これらは既に発表された研究結果であり、私の個人的な意見ではありません。
それでは、自己増幅型のmRNAワクチン(SAM)について更に見ていきましょう。
最初に行われた研究は隣りにいる動物への「水平感染強度」と呼ばれるものについてであり、この研究が行われたのは2000年2月なのでなんと20年以上も前から始まっていたことになります。
ここで自己増幅方mRNAワクチン(SAM)について過去に発表された論文を見ていきましょう。この右の表は、世界で行われたSAMの研究の一覧で、いつ、どうやって、どの動物に、どんなウイルスが使われたのか、とか、その予防のための抗原が入った製品をどのように作ったり、注入したりしたのか……などが書かれています。
それでは、表の中のHIVのところを見てみましょう。この研究ではベネズエラの馬の脳炎の原因となったウイルスの一部を使って実験しています。この研究では、この馬のウイルスの外膜(エンベロープ)を利用して作ったワクチンを、マウスとウサギを使って検証していて、脂質ナノ粒子や、ほかのいくつかの導入方法の調査を、2012年、2013年、2014年に行ったと書いてあります。これが動物モデルです。わかりますか?まずは動物で実験をするんですよ。
この表で、注目して頂きたい病原体が2つあります。それは一番上の狂犬病とCOVID-19(本来はSARSCov2)です。
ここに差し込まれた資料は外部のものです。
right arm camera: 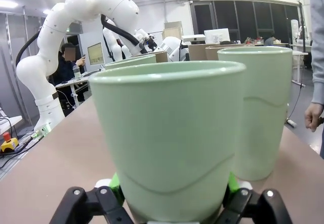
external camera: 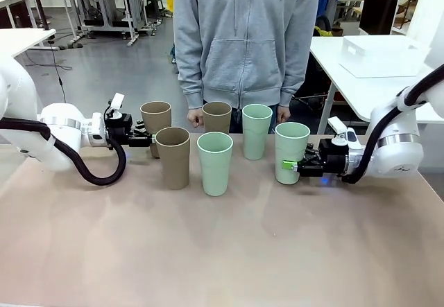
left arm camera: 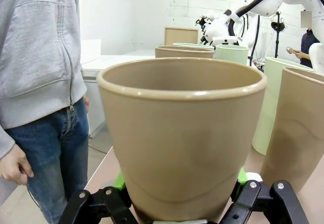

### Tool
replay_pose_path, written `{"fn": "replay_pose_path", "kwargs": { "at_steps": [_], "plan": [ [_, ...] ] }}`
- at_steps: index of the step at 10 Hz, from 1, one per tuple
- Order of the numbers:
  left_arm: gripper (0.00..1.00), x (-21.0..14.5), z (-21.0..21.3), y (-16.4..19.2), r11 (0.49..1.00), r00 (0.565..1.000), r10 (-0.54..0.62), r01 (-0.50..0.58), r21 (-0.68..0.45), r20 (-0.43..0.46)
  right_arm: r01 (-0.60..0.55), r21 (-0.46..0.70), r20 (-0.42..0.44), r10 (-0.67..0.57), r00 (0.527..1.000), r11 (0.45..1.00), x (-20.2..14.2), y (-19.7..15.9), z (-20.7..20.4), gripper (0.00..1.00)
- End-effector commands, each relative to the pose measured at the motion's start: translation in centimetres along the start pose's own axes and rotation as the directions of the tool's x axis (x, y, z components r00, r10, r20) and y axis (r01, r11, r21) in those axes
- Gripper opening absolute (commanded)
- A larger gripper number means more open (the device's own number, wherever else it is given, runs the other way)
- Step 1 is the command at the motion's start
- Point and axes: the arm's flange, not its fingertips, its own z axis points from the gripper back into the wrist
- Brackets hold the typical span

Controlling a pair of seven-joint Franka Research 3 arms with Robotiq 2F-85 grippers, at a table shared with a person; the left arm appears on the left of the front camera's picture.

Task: Stack the cups and store them in the basket.
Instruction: Pick up two Reusable plastic cups , one in each hand.

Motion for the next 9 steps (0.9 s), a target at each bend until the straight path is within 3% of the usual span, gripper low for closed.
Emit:
{"fn": "replay_pose_path", "kwargs": {
  "at_steps": [1,2,3,4,8,9],
  "plan": [
    [0.53,-0.01,-0.08,0.10,1.000,1.000,0.017,-0.017,-0.006,0.009,0.032,0.013,0.017,-0.032,0.999,0.999,0.44,-0.59,-0.30,0.55],
    [0.42,-0.05,-0.05,0.08,1.000,0.999,0.029,-0.029,0.009,0.028,0.035,0.043,0.029,-0.036,0.999,0.998,0.48,-0.58,0.03,0.40],
    [0.33,-0.22,0.02,-0.01,0.998,0.997,0.065,-0.065,0.010,0.048,0.004,0.002,0.002,-0.004,1.000,1.000,-0.03,0.01,-0.02,0.40],
    [0.33,-0.02,0.06,0.00,1.000,1.000,0.005,-0.005,0.001,0.002,0.004,0.002,0.002,-0.004,1.000,1.000,-0.03,0.01,-0.02,0.40],
    [0.33,-0.02,0.06,0.00,1.000,1.000,0.005,-0.005,0.001,0.002,0.004,0.002,0.002,-0.004,1.000,1.000,-0.03,0.01,-0.02,0.40],
    [0.84,-0.07,0.15,-0.01,1.000,1.000,0.019,-0.019,0.001,0.008,0.010,0.009,0.008,-0.011,1.000,1.000,-0.14,0.07,0.07,0.84]
  ]
}}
ちなみにCOVID-19が病名です(そしてSARSCov2はウイルス名です)。
次の列で、また例の馬のウイルスと脂質ナノ粒子を使って、スパイクタンパクを抗原として2020年に実験が行われていると書いてありますが、その対象動物は、なんと人間です。犬や猫、マウスやラットを使った他の動物実験がされていないんですよ。ということは私たち人間が、最初の動物実験モデルなんです。
あなたが信頼している人が、問題を引き起こしている張本人だとしたら、どんなテクノロジーであっても関係ありません。こういうことをする人間たちは裏ですべてつながっています。これらの研究論文をよく見れば、誰が、どんなプロジェクトの、何を研究し、どこが資金提供をしているか、そして問題の彼らが結局は(ファウチのような)政府の同じ人間たちとつるんでピーター・ダザック(Peter Daszach)を通して、ラルフ・バリック(Ralph Baric)や石正麗(シー・ゼン・リー)に資金提供をしていたわけです。
(メモここまで)
以上です。
最後までお読みいただきありがとうございました。